More details emerge on Tesla's slow progress in China
"China is the only place on Earth that we have excess inventory. We are essentially selling cars that speculators ordered but we are not able to take delivery on," Musk told China news agency Xinhua on Friday.
Half jokingly, Musk called the company's excess inventory in China "speculation hangover." Scalpers had driven up orders for Model S artificially high in an attempt to get ahead of a potentially long wait list. And the scalpers who were unable to find buyers were not able to take delivery.
To address concerns about charging vehicles in China and hopefully spur demand for Model S, Tesla is expanding the number of Supercharger and Destination Charger stations rapidly in the nation. The company's Superchargers, which charge up to 120 kilowatts, now number over 55 in the region. This is in addition to the hundreds of Destination Charger locations.
The company also recently began providing adapters that allow its customers to charge their Tesla vehicles anywhere free of charge.

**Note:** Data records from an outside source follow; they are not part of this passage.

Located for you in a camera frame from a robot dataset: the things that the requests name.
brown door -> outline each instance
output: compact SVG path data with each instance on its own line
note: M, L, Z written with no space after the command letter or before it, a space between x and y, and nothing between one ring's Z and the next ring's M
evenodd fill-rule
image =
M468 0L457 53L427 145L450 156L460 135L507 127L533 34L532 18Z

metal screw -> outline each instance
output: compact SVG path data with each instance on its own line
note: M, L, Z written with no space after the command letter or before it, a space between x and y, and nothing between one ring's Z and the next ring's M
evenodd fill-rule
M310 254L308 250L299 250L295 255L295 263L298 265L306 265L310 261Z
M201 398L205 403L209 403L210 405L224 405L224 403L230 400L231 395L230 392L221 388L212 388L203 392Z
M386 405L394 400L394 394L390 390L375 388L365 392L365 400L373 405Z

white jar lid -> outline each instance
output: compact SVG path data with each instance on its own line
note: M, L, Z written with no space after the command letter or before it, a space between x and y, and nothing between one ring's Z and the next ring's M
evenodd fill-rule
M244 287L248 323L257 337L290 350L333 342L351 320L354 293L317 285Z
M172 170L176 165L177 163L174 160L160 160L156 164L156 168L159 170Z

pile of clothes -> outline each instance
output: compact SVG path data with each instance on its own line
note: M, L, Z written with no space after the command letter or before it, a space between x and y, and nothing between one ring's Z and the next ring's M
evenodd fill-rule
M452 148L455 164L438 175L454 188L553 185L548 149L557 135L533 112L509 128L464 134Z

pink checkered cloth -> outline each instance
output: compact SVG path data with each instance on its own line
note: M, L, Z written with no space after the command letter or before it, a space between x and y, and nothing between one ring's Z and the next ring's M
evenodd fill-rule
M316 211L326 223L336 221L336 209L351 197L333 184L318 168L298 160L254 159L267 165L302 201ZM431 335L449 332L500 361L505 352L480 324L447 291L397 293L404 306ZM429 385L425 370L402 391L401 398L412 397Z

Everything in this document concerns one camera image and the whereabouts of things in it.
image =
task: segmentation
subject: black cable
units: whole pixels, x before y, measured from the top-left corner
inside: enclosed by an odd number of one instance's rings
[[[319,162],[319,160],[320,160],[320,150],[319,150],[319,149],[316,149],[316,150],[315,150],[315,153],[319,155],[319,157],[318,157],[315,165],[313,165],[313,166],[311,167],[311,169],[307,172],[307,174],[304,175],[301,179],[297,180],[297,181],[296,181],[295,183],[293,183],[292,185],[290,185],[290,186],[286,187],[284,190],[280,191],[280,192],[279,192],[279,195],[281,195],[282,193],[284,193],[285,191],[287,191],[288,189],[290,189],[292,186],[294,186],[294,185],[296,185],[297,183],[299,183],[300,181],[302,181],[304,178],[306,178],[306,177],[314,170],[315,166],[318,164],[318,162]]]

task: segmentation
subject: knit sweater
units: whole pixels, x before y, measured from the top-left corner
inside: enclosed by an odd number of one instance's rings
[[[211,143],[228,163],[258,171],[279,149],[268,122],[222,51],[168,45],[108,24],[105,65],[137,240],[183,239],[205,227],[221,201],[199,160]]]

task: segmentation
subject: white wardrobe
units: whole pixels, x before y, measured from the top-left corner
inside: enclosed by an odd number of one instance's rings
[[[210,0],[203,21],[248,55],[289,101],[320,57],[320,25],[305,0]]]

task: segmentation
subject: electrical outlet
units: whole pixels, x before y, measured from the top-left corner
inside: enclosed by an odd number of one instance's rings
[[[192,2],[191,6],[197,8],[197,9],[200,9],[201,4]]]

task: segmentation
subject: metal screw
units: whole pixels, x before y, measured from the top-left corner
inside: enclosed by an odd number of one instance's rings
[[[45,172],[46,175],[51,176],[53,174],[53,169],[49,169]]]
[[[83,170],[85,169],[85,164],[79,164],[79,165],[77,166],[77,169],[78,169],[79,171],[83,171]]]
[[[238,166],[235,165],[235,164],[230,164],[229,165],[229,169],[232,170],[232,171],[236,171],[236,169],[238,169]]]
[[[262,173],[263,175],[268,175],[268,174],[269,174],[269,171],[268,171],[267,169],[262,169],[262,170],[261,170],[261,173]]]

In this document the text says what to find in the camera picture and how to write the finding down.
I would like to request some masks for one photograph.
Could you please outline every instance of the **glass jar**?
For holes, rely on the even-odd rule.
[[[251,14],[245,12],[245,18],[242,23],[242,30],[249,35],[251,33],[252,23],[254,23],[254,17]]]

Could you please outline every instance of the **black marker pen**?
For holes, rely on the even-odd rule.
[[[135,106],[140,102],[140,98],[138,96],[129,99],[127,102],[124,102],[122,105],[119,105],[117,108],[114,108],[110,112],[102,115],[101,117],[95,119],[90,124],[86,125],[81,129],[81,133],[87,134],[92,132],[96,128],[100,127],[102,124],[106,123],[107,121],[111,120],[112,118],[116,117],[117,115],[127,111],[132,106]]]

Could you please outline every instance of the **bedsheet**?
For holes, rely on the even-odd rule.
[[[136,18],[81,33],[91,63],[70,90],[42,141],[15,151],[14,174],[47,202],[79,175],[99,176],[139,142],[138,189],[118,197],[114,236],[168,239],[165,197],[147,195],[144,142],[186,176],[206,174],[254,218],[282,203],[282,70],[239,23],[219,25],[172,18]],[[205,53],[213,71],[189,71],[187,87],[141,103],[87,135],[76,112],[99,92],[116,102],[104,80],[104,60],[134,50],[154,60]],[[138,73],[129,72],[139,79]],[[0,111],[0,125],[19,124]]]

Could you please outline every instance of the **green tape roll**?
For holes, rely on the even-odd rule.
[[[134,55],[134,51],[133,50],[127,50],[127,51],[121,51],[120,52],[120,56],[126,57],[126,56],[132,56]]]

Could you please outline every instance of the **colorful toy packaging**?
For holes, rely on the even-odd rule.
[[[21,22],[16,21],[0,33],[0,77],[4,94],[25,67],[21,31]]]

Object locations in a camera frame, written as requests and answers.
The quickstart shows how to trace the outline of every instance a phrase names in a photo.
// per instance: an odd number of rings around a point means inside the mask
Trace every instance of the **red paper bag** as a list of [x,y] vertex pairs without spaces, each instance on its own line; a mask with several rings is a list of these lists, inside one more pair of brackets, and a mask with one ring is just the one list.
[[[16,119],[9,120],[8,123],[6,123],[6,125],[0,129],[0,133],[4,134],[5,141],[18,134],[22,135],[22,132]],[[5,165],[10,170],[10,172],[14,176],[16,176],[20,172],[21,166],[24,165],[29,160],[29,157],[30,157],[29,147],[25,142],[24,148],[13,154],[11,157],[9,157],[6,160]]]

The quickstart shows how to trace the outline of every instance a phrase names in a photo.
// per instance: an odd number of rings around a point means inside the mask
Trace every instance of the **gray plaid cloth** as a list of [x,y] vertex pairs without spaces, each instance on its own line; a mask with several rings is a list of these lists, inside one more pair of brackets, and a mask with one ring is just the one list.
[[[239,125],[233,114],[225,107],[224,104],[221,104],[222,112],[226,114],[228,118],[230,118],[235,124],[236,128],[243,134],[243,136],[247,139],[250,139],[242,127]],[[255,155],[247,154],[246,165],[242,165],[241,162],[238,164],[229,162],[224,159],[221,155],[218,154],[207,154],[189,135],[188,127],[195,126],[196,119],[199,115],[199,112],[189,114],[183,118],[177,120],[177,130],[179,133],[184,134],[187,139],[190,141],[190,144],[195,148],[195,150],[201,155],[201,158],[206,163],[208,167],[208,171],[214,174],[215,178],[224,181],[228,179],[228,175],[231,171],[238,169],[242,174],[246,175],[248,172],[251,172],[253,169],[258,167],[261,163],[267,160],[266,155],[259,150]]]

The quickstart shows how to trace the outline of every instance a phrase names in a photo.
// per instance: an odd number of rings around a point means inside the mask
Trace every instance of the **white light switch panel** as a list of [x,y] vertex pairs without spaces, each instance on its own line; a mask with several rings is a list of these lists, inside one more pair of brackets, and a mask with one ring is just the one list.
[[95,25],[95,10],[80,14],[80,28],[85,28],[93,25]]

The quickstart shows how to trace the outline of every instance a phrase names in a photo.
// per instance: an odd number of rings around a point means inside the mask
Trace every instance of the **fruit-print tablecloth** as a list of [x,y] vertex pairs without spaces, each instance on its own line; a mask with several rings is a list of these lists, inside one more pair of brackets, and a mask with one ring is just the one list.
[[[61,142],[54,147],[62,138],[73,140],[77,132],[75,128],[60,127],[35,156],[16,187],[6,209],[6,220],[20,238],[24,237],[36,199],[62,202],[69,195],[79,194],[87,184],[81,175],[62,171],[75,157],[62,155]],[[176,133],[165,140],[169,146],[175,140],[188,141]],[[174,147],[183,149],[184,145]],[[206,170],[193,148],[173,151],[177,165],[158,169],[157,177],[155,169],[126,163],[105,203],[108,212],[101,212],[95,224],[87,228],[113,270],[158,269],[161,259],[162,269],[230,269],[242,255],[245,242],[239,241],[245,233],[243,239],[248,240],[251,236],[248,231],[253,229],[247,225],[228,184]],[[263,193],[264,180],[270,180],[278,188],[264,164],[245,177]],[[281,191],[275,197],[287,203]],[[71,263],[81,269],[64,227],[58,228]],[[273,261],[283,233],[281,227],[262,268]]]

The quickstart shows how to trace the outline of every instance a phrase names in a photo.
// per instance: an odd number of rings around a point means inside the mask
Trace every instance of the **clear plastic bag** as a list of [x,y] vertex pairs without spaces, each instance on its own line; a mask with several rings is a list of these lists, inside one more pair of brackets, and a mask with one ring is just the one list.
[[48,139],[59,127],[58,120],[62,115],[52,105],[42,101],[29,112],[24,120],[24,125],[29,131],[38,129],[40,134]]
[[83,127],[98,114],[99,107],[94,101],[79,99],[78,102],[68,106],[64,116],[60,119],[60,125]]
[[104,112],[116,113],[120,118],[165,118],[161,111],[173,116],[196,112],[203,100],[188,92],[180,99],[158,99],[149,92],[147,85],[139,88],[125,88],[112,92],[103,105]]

Musk said in a press conference call earlier this month that the company is seeing some "steady improvements in China." This sentiment mirrors Musk's comment in January that the company was seeing "an uptick in our sales in China" after its bad quarter. Musk also confirmed with Xinhua that sales in China have slowly but steadily increased in the past three months.
China is crucial to Tesla's success
As it invests heavily in charging infrastructure in China, it's clearer than ever Tesla truly believes the market will eventually be a boon for the company. But the more dollars Tesla sinks there, the more important it will be that it eventually pays off.
Despite these risks, Musk remains bullish about China over the long haul.
"It is clear that we need to think of China in a very long-term way. We need to steadily boost the confidence of the Chinese consumers," he told Xinhua.
Musk told Xinhua that Tesla intends to "establish both local production and local engineering in China," with localization possible in three years. The timing, he explained, would coincide with its Fremont, Calif., factory reaching full capacity.
While Tesla might not need China sales to pick up meaningfully in 2015 for the company to meet its guidance, the company will likely depend on the country over the long haul to realize its ambitions to sell 500,000 cars per year by 2020 and millions every year by 2025 -- up from guidance for just 55,000 vehicles in 2015.